Required action | Determine the number of lines below that contain the string "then", and state only that number.

(Task data)

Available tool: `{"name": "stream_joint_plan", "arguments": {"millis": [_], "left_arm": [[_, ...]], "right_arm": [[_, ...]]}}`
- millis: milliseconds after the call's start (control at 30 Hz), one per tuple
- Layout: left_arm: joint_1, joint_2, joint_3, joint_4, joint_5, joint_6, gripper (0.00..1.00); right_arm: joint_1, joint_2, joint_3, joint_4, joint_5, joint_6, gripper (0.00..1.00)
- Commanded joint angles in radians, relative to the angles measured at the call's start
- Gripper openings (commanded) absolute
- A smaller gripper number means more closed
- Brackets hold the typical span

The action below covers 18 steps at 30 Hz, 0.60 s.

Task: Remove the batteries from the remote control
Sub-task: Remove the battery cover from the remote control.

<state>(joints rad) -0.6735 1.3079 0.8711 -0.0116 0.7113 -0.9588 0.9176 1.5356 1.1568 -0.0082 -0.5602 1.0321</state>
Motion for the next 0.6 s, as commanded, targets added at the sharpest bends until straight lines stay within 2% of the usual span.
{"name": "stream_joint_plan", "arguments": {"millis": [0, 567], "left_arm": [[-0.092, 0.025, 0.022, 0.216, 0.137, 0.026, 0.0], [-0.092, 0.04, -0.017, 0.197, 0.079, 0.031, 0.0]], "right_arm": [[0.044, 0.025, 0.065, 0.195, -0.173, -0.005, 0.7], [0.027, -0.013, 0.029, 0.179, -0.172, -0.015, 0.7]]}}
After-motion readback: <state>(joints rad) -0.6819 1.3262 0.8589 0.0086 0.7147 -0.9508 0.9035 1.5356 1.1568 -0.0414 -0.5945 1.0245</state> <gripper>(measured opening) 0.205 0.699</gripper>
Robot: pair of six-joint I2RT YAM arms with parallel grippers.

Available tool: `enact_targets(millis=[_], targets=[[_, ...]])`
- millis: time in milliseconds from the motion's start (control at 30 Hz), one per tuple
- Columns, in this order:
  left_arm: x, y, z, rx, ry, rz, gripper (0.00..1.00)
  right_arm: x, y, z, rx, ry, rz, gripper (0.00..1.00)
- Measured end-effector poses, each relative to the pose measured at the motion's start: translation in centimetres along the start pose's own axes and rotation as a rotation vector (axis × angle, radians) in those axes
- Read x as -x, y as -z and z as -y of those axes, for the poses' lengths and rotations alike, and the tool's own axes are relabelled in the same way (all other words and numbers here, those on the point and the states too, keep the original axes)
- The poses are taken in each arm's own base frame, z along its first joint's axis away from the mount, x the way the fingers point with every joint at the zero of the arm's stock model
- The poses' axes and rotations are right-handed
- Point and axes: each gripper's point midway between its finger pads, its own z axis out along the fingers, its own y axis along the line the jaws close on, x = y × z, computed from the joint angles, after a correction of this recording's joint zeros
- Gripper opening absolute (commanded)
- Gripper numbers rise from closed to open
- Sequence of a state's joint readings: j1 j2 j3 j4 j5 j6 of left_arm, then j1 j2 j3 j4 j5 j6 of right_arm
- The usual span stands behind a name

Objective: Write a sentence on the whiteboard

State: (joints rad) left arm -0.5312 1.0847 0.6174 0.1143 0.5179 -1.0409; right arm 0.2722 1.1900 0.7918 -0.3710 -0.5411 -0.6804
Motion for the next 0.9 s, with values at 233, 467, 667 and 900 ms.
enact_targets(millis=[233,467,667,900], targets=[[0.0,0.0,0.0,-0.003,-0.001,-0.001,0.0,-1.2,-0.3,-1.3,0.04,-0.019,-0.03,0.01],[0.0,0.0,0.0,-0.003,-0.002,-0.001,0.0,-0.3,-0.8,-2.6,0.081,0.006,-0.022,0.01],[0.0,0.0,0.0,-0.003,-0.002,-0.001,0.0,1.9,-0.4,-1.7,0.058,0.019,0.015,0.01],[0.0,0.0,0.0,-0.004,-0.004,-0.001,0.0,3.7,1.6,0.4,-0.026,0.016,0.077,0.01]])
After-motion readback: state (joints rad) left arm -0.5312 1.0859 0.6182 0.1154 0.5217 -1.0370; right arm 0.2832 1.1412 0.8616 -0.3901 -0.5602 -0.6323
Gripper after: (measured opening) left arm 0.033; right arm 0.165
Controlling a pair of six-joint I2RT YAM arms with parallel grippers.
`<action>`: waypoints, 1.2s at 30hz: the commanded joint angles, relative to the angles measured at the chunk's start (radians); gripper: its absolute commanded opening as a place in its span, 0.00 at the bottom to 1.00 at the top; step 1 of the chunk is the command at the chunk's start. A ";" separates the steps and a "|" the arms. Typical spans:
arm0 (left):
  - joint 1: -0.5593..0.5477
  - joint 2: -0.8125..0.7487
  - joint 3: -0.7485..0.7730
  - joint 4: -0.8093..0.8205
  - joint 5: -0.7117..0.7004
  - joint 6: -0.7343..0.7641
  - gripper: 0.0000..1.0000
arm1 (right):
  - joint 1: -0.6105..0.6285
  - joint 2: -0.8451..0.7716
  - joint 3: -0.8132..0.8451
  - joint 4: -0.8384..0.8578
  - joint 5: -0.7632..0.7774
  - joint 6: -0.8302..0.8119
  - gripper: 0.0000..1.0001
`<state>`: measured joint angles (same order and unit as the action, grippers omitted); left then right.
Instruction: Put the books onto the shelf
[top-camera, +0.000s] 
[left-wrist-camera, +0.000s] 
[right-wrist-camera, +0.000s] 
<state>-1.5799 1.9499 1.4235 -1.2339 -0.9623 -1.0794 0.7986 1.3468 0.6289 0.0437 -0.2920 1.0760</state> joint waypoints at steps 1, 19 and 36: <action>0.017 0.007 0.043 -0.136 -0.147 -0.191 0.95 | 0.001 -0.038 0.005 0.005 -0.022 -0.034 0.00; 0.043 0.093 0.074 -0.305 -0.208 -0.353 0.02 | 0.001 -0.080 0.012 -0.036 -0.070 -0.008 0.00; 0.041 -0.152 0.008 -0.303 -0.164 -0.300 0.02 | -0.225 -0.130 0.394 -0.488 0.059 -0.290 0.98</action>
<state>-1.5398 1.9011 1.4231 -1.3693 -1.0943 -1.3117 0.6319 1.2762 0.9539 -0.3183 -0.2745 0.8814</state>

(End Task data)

Written response | 2